C. Siddha Webber: When the mural was done, we had a dedication. Fred Hampton came and they gave a rap, you know, a kind of connection with the Panthers. A few of the Panthers came. Fred Hampton was the guy. And several other community leaders from the organization. After that, it was kind of like the mural brought, like, a lot of people there. Maybe, I don’t know, hundreds of people came. And then after that week, since the people had come to that, then they came back every week, en masse. So now the people just came to stand in front of the mural, and then it would pervade all the way down the alley. And people would come together—thousands—and just enjoy the spirit of being in community, and being with each other. Like, you got maybe 2,000 people in an alley. It was a place where people could be hip—hip, meaning . . . like, right now, there’s no place to be hip.
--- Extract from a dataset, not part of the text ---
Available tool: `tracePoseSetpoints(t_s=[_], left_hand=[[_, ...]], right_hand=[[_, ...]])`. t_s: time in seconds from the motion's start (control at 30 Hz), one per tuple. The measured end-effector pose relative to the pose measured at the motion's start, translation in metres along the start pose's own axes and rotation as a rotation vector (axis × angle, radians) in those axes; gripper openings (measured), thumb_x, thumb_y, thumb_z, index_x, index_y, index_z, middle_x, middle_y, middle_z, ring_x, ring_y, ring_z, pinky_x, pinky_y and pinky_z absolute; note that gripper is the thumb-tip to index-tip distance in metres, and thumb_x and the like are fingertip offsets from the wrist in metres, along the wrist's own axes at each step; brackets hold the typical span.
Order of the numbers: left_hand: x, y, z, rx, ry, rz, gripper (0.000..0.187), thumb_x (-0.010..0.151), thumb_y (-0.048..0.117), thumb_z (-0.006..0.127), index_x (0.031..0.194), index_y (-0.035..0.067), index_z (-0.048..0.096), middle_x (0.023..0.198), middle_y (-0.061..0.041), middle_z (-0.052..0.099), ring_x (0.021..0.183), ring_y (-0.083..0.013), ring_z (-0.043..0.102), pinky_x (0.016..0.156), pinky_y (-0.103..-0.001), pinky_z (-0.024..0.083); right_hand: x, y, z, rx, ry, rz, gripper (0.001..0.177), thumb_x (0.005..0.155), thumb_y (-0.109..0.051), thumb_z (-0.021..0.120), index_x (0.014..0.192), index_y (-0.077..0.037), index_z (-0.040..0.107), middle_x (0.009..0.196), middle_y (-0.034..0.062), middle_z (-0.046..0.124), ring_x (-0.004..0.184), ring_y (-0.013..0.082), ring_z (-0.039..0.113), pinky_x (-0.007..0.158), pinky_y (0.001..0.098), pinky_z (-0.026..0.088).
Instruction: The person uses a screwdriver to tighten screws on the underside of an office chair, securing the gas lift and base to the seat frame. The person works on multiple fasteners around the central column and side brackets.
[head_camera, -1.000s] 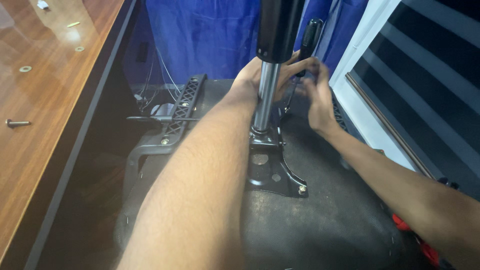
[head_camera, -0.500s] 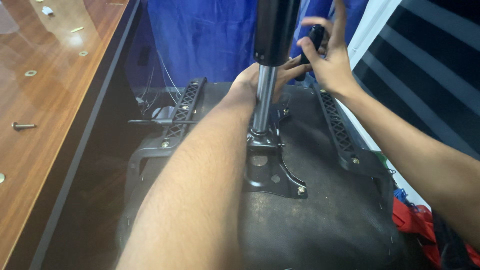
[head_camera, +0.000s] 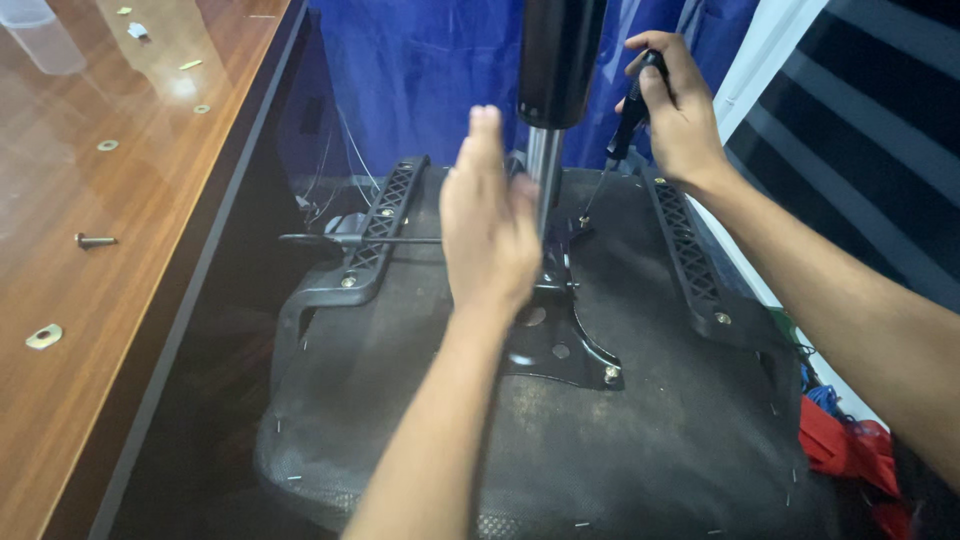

Very few places to be hip. Blacks have a society—social way—of being hip, stylish, and communal. So then you need a place to be hip, stylish, and communal. And that’s part of our culture. And that’s why we are public, street people. Corner people. Corner cafe people. We need someplace to be hip, stylish, and communal! [Laughs.] You know? And so, like, when these “no loitering”-type things—those are things that’s anti our natural proclivity as a people to be social.
CONCLUSIONS
Jimmy Ellis: The Alley was a great place to be, because it was wholesome. But what happened with the Alley, Jane Byrne—I don’t even remember what year it was—she became the mayor of Chicago. And Pops Simpson was the old man who had the Garage, who had music playing in the Garage. He used to pass a cigar box around to try to get a little money to support what he was doing, sometimes give it to the band or something. Then he wanted us to play some rock ‘n’ roll. We don’t play rock ‘n’ roll. We’re playing for nothing to begin with. So. What happened—like I said, we only played live music once a month. When Pops started making money because people started coming because of the live music, and he started playing rock ‘n’ roll, they had violence down there. Some vacant buildings, all kinds of stuff was going on inside those buildings. Jane Byrne closed the Alley down because of the music. The wrong kind of music was being played.